As an advocacy group of professional LinkedIn users and businesses who depend on the LinkedIn platform, we investigate, document, and campaign on issues that affect the rights and interests of all of us.


Browsergate

We discovered a massive illegal surveillance operation and privacy breach by Linkedin (Microsoft). Read more about it here:

-> Browsergate - How Linkedin is invading your computer and sharing your data

 

Linkedin App Marketplace

Microsoft prohibits in it’s Terms of Service (Section 8.2.2) the use of any tool.
Any tool at all.
Even a screen reader for visually impaired users would constitute a violation of the user agreement and could be grounds for account suspension.

This makes no sense.

We understand that Microsoft has a legitimate interest in protecting their IT infrastructure and protect their data and their users from malicious actors.

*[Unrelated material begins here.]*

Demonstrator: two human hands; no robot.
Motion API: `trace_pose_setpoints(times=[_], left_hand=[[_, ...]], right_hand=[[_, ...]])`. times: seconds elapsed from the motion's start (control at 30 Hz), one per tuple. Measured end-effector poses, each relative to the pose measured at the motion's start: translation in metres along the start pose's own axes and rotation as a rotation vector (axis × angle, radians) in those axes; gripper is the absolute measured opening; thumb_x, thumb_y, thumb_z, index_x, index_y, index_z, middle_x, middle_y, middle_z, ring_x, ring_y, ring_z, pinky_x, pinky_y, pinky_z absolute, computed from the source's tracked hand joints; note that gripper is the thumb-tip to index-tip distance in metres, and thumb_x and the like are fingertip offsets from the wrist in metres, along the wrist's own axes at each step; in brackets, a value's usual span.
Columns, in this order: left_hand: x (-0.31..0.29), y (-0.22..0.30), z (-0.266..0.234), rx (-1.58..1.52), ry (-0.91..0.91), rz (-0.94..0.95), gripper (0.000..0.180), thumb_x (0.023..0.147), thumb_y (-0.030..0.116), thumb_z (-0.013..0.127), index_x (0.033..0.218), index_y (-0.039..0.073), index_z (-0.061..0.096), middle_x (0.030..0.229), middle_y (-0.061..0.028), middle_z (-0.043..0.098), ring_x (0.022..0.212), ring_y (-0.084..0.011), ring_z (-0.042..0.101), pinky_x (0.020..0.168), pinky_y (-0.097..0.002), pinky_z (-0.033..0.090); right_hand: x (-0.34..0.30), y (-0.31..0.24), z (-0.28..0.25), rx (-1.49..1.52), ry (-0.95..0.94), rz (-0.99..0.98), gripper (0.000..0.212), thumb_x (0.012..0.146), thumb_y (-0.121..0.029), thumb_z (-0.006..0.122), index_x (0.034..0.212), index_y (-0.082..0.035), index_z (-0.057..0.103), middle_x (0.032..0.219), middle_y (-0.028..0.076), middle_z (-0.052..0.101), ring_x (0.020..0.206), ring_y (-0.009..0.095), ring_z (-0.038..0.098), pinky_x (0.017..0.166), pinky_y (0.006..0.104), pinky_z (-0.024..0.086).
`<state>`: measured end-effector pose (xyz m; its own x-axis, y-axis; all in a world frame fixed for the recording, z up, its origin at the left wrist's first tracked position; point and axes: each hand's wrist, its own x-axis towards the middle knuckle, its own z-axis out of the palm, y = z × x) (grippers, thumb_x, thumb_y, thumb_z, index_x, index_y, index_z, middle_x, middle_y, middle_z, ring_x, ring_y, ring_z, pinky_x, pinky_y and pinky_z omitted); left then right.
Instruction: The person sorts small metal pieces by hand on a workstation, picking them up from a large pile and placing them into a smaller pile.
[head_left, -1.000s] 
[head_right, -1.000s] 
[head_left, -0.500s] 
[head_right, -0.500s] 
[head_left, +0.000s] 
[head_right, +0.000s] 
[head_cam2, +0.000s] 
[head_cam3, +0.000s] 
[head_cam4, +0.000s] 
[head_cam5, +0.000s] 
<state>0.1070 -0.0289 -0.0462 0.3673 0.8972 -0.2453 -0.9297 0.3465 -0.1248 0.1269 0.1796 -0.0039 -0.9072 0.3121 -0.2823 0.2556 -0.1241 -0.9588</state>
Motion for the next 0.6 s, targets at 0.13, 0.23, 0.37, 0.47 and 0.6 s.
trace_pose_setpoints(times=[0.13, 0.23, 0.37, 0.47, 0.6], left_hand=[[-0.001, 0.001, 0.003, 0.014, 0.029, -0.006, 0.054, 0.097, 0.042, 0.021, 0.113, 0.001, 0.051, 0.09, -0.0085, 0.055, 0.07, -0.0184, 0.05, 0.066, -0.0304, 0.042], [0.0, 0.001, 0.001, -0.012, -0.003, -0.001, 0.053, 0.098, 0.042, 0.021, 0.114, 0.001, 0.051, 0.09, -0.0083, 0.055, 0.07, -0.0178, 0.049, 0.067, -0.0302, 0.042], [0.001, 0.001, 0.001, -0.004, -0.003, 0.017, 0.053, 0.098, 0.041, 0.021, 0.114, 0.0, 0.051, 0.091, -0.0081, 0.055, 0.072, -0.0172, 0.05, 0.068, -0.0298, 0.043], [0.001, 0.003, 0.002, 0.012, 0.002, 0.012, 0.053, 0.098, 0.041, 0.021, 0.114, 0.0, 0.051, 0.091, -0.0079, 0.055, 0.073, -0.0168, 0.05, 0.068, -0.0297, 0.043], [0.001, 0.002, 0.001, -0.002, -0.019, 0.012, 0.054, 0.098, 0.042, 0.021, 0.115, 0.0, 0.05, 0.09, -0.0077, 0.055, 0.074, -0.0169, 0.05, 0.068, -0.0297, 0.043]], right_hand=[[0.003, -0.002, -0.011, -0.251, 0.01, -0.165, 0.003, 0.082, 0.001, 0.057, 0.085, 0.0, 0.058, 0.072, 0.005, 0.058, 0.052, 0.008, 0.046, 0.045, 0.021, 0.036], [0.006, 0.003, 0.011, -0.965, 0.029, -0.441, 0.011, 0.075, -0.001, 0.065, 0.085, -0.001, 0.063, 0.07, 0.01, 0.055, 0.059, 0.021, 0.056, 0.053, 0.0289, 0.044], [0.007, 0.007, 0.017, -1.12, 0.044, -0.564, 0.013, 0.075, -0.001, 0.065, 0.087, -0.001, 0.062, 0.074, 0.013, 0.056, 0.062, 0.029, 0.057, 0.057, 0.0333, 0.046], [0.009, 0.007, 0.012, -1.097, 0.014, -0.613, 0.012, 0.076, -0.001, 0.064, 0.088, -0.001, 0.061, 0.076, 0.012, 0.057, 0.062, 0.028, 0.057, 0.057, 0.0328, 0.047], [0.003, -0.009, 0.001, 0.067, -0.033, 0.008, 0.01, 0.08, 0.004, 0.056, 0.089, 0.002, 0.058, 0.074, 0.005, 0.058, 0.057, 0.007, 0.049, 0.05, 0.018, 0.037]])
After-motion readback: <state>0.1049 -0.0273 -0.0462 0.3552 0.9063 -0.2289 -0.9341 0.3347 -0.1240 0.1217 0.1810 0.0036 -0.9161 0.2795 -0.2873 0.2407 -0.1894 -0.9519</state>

But the answer to this is not a total ban of all tools. (Except Linkedin Sales Naviagtor which makes $1 billion in revenue. No wonder, when all competitors are declared “illegal”.)

The answer should be the same that every other platform on the planet found: A Linkedin App Marketplace.

So we all know which tools we can trust and which are dangerous.
Fair play for all of us.

 

Market Fairness

With the Digital Market Act (DMA), the EU has created a legal framework to ensure big tech is playing fair with everyone and markets are protected.

The EU treats big tech platforms like public infrastructure. If your platform is big enough that people and businesses have no real alternative, you play by public rules.

Microsoft got regulated under the DMA as a ‘gatekeeper technology’ with two of it’s products: Microsoft Windows® and LinkedIn.

In other words: Users and Business who use LinkedIn now have the same rights, they have when they use Windows, iOS, MacOS, Android, Facebook and other dominant platforms.

  • The right to access their data, free of charge, in high quality, in real time
  • The right to not be discriminated against
  • The right to use third-party tools and software without being punished for it
  • The right to take their data and move it to competing services
  • The right to complain to regulators without retaliation
  • The right to fair, reasonable, and non-discriminatory treatment

And many more. Instead of complying with these rules, LinkedIn is engaging what can only be described as “Compliance Theater” intentionally misleading the EU Commission and regulators and circumventing the law in every way possible.

We are here to participate in the dialog with regulators and make sure Linkedin and Microsoft is held accountable and respects the law - and our rights.